Connecticut
How Cohen v. Commissioner applies in Connecticut: state-specific rules, key cases, and bar exam notes for Tax Law.
Connecticut law reflects the federal principles established in Cohen v. Commissioner regarding the treatment of certain taxpayer deductions and the requirement for clear documentation by the taxpayer. The state emphasizes similar standards of substantiation for expenses claimed in tax filings.
In Connecticut, deductions for business expenses must be ordinary and necessary and properly substantiated in accordance with Connecticut General Statutes § 12-701.

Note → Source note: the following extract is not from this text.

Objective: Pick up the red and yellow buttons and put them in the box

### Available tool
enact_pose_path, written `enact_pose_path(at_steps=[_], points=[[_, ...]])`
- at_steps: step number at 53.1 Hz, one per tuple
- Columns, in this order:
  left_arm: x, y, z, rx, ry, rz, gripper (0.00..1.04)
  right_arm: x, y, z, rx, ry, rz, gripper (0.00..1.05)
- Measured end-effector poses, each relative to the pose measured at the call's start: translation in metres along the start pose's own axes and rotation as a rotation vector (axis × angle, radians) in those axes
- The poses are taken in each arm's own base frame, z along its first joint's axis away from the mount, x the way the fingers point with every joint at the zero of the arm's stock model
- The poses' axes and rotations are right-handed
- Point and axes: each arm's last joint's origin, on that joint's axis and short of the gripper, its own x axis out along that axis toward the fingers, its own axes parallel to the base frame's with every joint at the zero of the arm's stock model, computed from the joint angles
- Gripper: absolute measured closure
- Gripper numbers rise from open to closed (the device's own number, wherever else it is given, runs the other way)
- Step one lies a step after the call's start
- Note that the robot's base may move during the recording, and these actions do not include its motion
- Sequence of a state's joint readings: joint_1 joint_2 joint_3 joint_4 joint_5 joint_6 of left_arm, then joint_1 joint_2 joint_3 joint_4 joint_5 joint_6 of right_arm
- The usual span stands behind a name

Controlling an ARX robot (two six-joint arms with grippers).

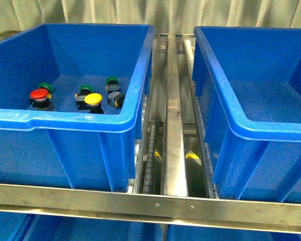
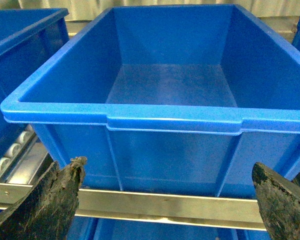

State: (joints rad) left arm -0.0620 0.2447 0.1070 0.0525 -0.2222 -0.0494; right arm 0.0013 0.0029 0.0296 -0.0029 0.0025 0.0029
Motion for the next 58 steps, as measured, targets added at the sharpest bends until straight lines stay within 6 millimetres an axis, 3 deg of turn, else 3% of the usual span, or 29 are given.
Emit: enact_pose_path(at_steps=[3,7,11,20,29,38,48,58], points=[[0.009,-0.003,0.021,-0.002,-0.048,-0.002,0.08,0.000,0.000,0.000,0.000,0.000,0.003,0.06],[0.031,-0.010,0.071,-0.023,-0.163,-0.014,0.08,0.000,0.000,0.000,0.000,0.000,0.003,0.06],[0.057,-0.019,0.104,-0.019,-0.196,-0.026,0.08,0.000,0.000,0.000,0.000,0.000,0.003,0.06],[0.123,-0.049,0.138,0.005,-0.158,-0.046,0.08,0.000,0.000,0.000,0.000,0.000,0.001,0.06],[0.191,-0.090,0.127,0.062,0.060,-0.057,0.08,0.000,0.000,0.000,0.000,0.000,0.002,0.06],[0.261,-0.154,0.112,0.094,0.267,-0.061,0.08,0.000,0.000,0.000,0.000,0.000,0.000,0.06],[0.292,-0.186,0.099,0.102,0.361,-0.049,0.08,0.000,0.000,0.000,0.000,0.000,0.001,0.06],[0.311,-0.198,0.089,0.112,0.414,-0.026,0.08,0.000,0.000,0.000,0.000,0.000,0.001,0.06]])
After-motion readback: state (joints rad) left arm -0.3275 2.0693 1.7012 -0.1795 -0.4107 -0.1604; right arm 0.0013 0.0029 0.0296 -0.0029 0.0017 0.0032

The court upheld the necessity for clear documentation of business expenses, reinforcing the standards articulated in Cohen.
The court ruled that without adequate proof of business expenses, taxpayers cannot claim deductions.
This case highlighted the importance of substantiating claims related to ordinary business expenses under Connecticut law.
While Connecticut generally follows the federal precedent set forth in Cohen v. Commissioner regarding the substantiation of expenses, it adds a layer of specificity regarding what is considered necessary documentation. Additionally, Connecticut has its own unique statutory provisions that may impose stricter requirements than federal law.
Cohen v. Commissioner principles may appear on the Connecticut bar exam, especially concerning issues of tax deductions and record-keeping requirements.